*EXERCISE DESCRIPTION*: Would you print all of the entries word for word?

*DATASET ENTRIES*:
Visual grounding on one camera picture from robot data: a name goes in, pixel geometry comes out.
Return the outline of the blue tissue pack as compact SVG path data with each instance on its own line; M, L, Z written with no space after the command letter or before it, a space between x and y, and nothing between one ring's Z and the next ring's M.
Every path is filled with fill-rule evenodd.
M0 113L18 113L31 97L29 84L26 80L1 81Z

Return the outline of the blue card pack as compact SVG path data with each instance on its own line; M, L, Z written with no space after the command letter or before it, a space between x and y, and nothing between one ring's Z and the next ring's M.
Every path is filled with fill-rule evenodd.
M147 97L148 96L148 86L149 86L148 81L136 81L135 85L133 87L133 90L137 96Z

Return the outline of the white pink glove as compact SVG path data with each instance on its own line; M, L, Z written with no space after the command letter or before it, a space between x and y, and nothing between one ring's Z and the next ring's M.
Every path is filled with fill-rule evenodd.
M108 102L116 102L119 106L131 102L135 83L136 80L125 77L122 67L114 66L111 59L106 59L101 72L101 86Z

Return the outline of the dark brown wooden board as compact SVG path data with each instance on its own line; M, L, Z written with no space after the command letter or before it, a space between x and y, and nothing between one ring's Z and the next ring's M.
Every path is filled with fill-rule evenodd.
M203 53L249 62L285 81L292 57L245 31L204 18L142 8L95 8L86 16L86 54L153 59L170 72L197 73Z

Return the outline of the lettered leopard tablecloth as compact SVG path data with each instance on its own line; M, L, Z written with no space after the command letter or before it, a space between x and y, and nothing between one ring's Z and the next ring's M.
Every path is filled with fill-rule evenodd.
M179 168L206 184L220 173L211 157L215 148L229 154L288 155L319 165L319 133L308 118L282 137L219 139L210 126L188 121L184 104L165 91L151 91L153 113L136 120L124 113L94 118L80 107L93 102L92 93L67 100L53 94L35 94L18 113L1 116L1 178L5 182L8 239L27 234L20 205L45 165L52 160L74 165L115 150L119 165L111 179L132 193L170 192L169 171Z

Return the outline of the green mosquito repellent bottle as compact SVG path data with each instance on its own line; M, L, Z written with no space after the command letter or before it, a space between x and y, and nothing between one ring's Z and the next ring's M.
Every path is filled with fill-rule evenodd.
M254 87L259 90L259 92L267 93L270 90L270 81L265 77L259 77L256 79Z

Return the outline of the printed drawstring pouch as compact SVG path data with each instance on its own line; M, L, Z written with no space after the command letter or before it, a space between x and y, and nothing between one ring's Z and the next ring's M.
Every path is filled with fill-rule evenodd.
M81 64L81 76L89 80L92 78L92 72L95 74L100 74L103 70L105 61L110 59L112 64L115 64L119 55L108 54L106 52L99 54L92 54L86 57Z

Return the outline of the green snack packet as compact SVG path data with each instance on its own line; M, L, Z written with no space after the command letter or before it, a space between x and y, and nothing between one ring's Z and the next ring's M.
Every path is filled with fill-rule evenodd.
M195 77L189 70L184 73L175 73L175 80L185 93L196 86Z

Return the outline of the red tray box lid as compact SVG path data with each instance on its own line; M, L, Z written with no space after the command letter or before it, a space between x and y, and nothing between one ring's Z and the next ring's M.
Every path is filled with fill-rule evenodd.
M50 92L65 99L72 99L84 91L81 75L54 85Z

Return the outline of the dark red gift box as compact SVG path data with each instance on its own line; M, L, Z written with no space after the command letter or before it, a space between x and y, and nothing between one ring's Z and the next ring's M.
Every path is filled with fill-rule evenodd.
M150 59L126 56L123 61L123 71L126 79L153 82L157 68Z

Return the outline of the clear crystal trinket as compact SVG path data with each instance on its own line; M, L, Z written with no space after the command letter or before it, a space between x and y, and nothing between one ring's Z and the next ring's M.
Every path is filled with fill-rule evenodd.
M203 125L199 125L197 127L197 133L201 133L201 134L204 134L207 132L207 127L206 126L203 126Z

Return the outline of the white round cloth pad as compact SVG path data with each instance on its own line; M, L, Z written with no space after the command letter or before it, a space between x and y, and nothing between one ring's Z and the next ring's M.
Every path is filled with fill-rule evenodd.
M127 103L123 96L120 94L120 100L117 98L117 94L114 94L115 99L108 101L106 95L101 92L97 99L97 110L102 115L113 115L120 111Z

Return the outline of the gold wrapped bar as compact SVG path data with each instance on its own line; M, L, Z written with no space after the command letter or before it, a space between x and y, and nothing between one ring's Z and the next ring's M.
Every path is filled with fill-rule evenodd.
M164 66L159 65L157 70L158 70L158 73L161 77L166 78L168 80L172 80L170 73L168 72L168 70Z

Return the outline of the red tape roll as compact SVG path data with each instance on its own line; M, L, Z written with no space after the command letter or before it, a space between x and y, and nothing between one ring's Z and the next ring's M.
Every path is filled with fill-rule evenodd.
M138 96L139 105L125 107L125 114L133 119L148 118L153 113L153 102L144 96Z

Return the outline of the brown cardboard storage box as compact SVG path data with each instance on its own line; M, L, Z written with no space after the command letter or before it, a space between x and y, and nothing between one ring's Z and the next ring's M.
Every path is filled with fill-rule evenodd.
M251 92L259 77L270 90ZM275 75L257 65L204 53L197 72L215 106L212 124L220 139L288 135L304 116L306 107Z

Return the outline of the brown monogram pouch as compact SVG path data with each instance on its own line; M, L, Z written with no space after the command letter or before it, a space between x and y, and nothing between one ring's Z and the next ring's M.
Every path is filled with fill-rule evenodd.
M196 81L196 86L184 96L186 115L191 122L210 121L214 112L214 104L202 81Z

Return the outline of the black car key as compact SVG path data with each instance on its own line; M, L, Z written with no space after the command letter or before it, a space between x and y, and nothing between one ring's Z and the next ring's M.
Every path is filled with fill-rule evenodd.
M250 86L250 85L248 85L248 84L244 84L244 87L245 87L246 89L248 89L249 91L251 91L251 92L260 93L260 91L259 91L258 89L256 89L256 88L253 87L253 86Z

*TASK ANSWER*:
Visual grounding on one camera picture from robot data: a name goes in, pixel geometry comes out.
Return the outline of the blue tissue pack as compact SVG path data with each instance on its own line; M, L, Z written with no space after the command letter or before it, a space between x and y, and nothing between one ring's Z and the next ring's M.
Every path is filled with fill-rule evenodd.
M0 113L18 113L31 97L29 84L26 80L1 81Z

Return the outline of the blue card pack as compact SVG path data with each instance on its own line; M, L, Z written with no space after the command letter or before it, a space between x and y, and nothing between one ring's Z and the next ring's M.
Every path is filled with fill-rule evenodd.
M147 97L148 96L148 86L149 86L148 81L136 81L135 85L133 87L133 90L137 96Z

Return the outline of the white pink glove as compact SVG path data with each instance on its own line; M, L, Z written with no space after the command letter or before it, a space between x and y, and nothing between one ring's Z and the next ring's M.
Every path is filled with fill-rule evenodd.
M108 102L116 102L119 106L131 102L135 83L136 80L125 77L122 67L114 66L111 59L106 59L101 72L101 86Z

Return the outline of the dark brown wooden board as compact SVG path data with each instance on its own line; M, L, Z written with no space after the command letter or before it, a space between x and y, and nothing between one ring's Z and the next ring's M.
Every path is filled with fill-rule evenodd.
M203 53L249 62L285 81L292 57L245 31L204 18L142 8L95 8L86 16L86 54L153 59L170 72L197 73Z

Return the outline of the lettered leopard tablecloth as compact SVG path data with each instance on its own line; M, L, Z written with no space after the command letter or before it, a space between x and y, and nothing between one ring's Z and the next ring's M.
Every path is filled with fill-rule evenodd.
M179 168L206 184L220 173L211 157L215 148L229 154L288 155L319 165L319 133L308 118L282 137L219 139L210 126L188 121L184 104L165 91L151 91L153 113L136 120L124 113L94 118L80 107L93 102L92 93L67 100L53 94L35 94L18 113L1 116L1 178L5 182L8 239L27 234L20 205L45 165L52 160L74 165L115 150L119 165L111 179L132 193L170 192L169 171Z

Return the outline of the green mosquito repellent bottle as compact SVG path data with each instance on its own line; M, L, Z written with no space after the command letter or before it, a space between x and y, and nothing between one ring's Z and the next ring's M.
Every path is filled with fill-rule evenodd.
M254 87L259 90L259 92L267 93L270 90L270 81L265 77L259 77L256 79Z

Return the outline of the printed drawstring pouch as compact SVG path data with each instance on its own line; M, L, Z written with no space after the command letter or before it, a space between x and y, and nothing between one ring's Z and the next ring's M.
Every path is filled with fill-rule evenodd.
M81 64L81 76L89 80L92 78L92 72L95 74L100 74L103 70L105 61L110 59L112 64L115 64L119 55L108 54L106 52L99 54L92 54L86 57Z

Return the outline of the green snack packet as compact SVG path data with each instance on its own line; M, L, Z written with no space after the command letter or before it, a space between x and y, and nothing between one ring's Z and the next ring's M.
Every path is filled with fill-rule evenodd.
M195 77L189 70L184 73L175 73L175 80L185 93L196 86Z

Return the outline of the red tray box lid as compact SVG path data with each instance on its own line; M, L, Z written with no space after the command letter or before it, a space between x and y, and nothing between one ring's Z and the next ring's M.
Every path is filled with fill-rule evenodd.
M50 92L65 99L72 99L84 91L81 75L54 85Z

Return the outline of the dark red gift box as compact SVG path data with each instance on its own line; M, L, Z written with no space after the command letter or before it, a space between x and y, and nothing between one ring's Z and the next ring's M.
Every path is filled with fill-rule evenodd.
M150 59L126 56L123 61L123 71L126 79L153 82L157 68Z

Return the outline of the clear crystal trinket as compact SVG path data with each instance on its own line; M, L, Z written with no space after the command letter or before it, a space between x and y, and nothing between one ring's Z and the next ring's M.
Every path is filled with fill-rule evenodd.
M203 125L199 125L197 127L197 133L201 133L201 134L204 134L207 132L207 127L206 126L203 126Z

Return the outline of the white round cloth pad as compact SVG path data with each instance on its own line; M, L, Z written with no space after the command letter or before it, a space between x and y, and nothing between one ring's Z and the next ring's M.
Every path is filled with fill-rule evenodd.
M127 103L123 96L120 94L120 100L117 98L117 94L114 94L115 99L108 101L106 95L101 92L97 99L97 110L102 115L113 115L120 111Z

Return the outline of the gold wrapped bar as compact SVG path data with each instance on its own line; M, L, Z written with no space after the command letter or before it, a space between x and y, and nothing between one ring's Z and the next ring's M.
Every path is filled with fill-rule evenodd.
M164 66L159 65L157 70L158 70L158 73L161 77L166 78L168 80L172 80L170 73L168 72L168 70Z

Return the outline of the red tape roll as compact SVG path data with each instance on its own line; M, L, Z written with no space after the command letter or before it, a space between x and y, and nothing between one ring's Z and the next ring's M.
Every path is filled with fill-rule evenodd.
M138 96L139 105L125 107L125 114L133 119L148 118L153 113L153 102L144 96Z

Return the outline of the brown cardboard storage box as compact SVG path data with each instance on its own line; M, L, Z written with no space after the command letter or before it, a space between x and y, and nothing between one ring's Z and the next ring's M.
Every path is filled with fill-rule evenodd.
M251 92L259 77L270 90ZM275 75L257 65L204 53L197 72L215 106L212 124L220 139L288 135L304 116L306 107Z

Return the outline of the brown monogram pouch as compact SVG path data with each instance on its own line; M, L, Z written with no space after the command letter or before it, a space between x and y, and nothing between one ring's Z and the next ring's M.
Every path is filled with fill-rule evenodd.
M196 81L196 86L184 96L186 115L191 122L210 121L214 112L214 104L202 81Z

Return the outline of the black car key as compact SVG path data with each instance on its own line; M, L, Z written with no space after the command letter or before it, a space between x and y, and nothing between one ring's Z and the next ring's M.
Every path is filled with fill-rule evenodd.
M250 86L250 85L248 85L248 84L244 84L244 87L245 87L246 89L248 89L249 91L251 91L251 92L260 93L260 91L259 91L258 89L256 89L256 88L253 87L253 86Z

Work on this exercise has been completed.